18% fewer eateries have been cited for evidence of mice
It’s been five years since New York City instituted a strict grading policy assessing restaurants for cleanliness, food safety and handling—an attempt to address its somewhat unsavory reputation as a mecca for unsanitary eating establishments.
Now, in the latest report, city health officials have some good news: 95% of restaurants now earn A grades, and violations that can contribute to foodborne illnesses have dropped by 11%, giving New York its cleanest report card since the program began.
The requirements and methods of the health inspections are not without critics; even high-end establishments with Michelin-star honored chefs like Per Se were notoriously cited for not maintaining hot foods at high enough temperatures or cold foods at cold enough temperatures, despite commonly used practices of “resting” dishes after they come out of the oven or refrigerator to balance flavor and temperature. But the system works, say health officials. The report says that 37% more new restaurants in the city earn A grades in their first year compared to five years ago, and 18% fewer eateries have been cited for evidence of mice.
The program allows eating establishments one do-over; if they don’t meet criteria for earning an A grade, they have up to 30 days to fix their violations and receive a second inspection before getting the final grade that gets posted on their window. That posting, says Dan Kass, deputy commissioner for environmental health at the New York City Department of Health and Mental Hygiene, is key to the program’s success. “You need transparency in governmental inspection programs,” he says. “It’s the best way to inform the public and encourage them to vote with their feet and the best way to motivate restaurants—especially those that lag behind others in hygiene and food safety practices—to feel motivated to comply [with health regulations.]”
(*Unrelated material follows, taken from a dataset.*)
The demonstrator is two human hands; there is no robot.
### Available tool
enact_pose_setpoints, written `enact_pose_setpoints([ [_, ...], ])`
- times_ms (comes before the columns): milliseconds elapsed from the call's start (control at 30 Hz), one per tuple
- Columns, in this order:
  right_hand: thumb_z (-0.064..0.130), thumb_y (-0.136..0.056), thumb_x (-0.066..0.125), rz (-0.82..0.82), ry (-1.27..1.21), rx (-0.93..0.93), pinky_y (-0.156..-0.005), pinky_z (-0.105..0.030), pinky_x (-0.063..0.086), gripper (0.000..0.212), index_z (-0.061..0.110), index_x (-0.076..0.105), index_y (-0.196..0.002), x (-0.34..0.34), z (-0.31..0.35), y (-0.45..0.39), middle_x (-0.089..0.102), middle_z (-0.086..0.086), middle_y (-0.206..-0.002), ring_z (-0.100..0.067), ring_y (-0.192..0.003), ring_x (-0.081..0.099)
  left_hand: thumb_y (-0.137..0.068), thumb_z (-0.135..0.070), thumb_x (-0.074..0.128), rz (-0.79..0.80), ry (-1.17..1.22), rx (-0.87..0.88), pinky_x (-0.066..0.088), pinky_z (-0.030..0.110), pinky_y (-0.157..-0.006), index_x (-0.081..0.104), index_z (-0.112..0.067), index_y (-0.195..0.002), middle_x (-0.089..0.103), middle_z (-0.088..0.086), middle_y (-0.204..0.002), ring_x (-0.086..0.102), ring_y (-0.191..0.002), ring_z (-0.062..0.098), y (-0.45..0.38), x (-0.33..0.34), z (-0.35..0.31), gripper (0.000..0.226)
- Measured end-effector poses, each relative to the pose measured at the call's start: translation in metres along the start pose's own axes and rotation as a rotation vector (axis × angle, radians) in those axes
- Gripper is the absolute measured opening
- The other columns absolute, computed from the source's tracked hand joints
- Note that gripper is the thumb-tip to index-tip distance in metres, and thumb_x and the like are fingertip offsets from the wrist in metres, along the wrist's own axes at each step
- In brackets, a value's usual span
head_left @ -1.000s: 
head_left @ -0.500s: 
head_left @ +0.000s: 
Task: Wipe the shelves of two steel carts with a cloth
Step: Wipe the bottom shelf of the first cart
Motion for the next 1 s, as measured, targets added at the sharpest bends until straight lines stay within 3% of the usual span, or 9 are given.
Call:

When the letter grading and public posting of the grades began five years ago, says Kass, officials expected about a 5% improvement in grades every year. “We have seen much more rapid change than that,” he says, “and it truly influences the practice of food safety in restaurants.”
The department now plans to launch a food safety workshop for restaurant workers—not just owners—to help them better understand the value and importance of proper handling and storing of food. But the public and prominent posting of letter grades will remain, so diners will still have a quick and easy way of knowing where the restaurant stands with respect to food safety and sanitation. “Inspections and education alone are insufficient to drive restaurants to improve,” Kass says. “Threats of fines may help, but those too are insufficient to move some restaurants to really change practices and put the public’s health first. There is no question that public transparency and making the information available to public at the point of sale is probably the most important driver—at least for the improvements we see.”
In fact, the system is gaining in popularity; Yelp reviews now include the grades or number scores for restaurants in cities that provide them.